Within the listing below, please copy exactly the lines between the line holding "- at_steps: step" and the line holding "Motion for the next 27", inclusive.

══════════

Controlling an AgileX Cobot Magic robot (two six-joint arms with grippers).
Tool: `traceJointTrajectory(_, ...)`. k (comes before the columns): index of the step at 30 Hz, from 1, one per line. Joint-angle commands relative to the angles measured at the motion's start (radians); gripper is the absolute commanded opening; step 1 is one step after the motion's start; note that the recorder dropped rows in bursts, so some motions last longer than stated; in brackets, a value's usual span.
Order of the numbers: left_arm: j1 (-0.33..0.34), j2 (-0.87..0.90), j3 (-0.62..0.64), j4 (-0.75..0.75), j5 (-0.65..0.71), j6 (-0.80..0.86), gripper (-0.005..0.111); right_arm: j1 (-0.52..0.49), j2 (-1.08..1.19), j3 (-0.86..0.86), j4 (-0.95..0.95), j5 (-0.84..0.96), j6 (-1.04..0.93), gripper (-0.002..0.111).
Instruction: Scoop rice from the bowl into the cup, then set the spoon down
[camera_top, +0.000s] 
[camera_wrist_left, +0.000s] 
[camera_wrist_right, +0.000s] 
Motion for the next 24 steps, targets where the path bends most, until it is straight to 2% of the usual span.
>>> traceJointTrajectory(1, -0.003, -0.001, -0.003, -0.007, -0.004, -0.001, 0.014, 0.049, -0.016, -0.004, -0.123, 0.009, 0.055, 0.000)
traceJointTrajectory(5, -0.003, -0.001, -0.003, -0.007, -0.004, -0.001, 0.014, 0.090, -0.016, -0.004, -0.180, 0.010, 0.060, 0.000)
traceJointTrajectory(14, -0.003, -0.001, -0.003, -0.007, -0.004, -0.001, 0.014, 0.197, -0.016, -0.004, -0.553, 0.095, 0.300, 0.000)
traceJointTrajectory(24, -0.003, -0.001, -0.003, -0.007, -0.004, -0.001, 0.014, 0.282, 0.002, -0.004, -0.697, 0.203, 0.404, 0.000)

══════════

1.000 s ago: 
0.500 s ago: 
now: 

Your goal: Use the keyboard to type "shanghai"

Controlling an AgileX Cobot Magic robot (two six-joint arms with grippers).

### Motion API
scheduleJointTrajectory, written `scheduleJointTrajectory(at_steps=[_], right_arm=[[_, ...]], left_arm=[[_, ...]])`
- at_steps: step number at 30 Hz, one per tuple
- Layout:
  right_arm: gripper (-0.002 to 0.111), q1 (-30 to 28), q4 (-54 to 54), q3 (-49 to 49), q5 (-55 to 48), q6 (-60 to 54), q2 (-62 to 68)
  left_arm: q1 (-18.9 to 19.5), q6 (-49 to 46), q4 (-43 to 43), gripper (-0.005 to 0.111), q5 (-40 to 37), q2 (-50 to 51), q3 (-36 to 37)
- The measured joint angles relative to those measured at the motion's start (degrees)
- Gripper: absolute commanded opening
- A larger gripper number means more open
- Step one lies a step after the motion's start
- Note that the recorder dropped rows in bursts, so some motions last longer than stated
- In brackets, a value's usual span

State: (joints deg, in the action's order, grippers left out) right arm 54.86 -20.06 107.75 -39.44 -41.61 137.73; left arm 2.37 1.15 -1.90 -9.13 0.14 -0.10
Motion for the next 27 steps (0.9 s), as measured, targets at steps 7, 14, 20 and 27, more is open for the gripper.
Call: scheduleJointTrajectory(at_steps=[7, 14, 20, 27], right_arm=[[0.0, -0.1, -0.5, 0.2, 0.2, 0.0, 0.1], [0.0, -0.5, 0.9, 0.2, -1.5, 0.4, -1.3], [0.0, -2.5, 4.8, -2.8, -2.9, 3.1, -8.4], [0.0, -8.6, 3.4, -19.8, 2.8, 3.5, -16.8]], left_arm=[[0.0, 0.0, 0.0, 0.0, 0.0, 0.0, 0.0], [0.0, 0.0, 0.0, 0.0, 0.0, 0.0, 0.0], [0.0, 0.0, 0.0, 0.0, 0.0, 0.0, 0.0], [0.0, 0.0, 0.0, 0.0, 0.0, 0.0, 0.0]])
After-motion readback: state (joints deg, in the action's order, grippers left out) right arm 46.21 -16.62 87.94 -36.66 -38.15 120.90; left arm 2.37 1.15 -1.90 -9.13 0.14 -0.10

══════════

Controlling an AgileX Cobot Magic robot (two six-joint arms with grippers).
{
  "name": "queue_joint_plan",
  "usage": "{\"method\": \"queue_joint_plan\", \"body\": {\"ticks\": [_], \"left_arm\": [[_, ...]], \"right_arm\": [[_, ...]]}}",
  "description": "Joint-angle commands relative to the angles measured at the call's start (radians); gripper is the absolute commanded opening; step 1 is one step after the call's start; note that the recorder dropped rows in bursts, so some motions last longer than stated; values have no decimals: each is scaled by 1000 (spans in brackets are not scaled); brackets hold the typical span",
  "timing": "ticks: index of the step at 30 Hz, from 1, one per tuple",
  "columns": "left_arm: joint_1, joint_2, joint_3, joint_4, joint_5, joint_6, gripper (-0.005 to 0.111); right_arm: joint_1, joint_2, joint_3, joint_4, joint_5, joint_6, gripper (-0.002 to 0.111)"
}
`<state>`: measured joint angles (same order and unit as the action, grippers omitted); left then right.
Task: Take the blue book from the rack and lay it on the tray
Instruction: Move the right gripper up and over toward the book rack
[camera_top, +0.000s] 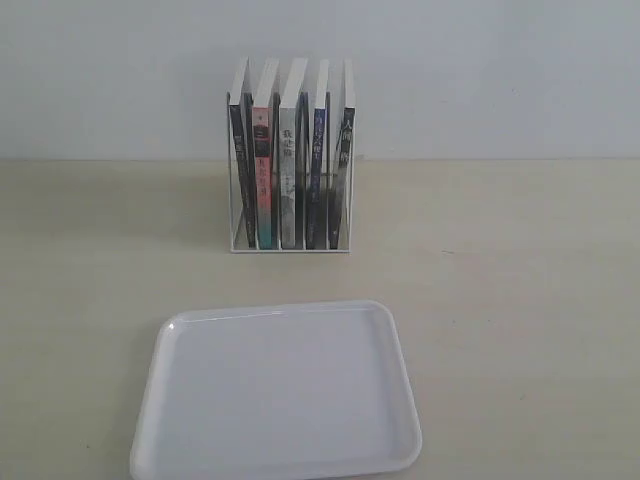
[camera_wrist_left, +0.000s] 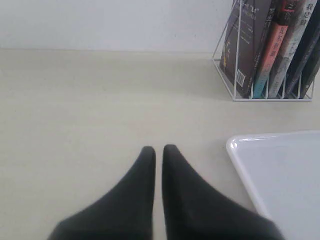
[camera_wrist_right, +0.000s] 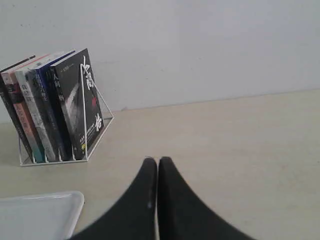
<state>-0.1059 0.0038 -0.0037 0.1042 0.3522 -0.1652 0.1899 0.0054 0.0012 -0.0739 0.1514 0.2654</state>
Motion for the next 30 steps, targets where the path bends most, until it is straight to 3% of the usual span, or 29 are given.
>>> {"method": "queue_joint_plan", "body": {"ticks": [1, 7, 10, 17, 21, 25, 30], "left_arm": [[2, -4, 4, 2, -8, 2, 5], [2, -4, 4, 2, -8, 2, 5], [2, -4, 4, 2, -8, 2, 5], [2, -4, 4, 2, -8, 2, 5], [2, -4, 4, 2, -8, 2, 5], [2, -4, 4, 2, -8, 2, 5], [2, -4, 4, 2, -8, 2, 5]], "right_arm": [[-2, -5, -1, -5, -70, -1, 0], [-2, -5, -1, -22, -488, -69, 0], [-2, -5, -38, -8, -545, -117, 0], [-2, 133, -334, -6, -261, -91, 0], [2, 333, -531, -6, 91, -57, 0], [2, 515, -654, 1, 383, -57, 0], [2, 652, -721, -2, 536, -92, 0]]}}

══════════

### Answer box:
- at_steps: step number at 30 Hz, one per tuple
- Layout:
  right_arm: gripper (-0.002 to 0.111), q1 (-30 to 28), q4 (-54 to 54), q3 (-49 to 49), q5 (-55 to 48), q6 (-60 to 54), q2 (-62 to 68)
  left_arm: q1 (-18.9 to 19.5), q6 (-49 to 46), q4 (-43 to 43), gripper (-0.005 to 0.111), q5 (-40 to 37), q2 (-50 to 51), q3 (-36 to 37)
- The measured joint angles relative to those measured at the motion's start (degrees)
- Gripper: absolute commanded opening
- A larger gripper number means more open
- Step one lies a step after the motion's start
- Note that the recorder dropped rows in bursts, so some motions last longer than stated
- In brackets, a value's usual span

State: (joints deg, in the action's order, grippers left out) right arm 54.86 -20.06 107.75 -39.44 -41.61 137.73; left arm 2.37 1.15 -1.90 -9.13 0.14 -0.10
Motion for the next 27 steps (0.9 s), as measured, targets at steps 7, 14, 20 and 27, more is open for the gripper.

This exercise has nothing more to it.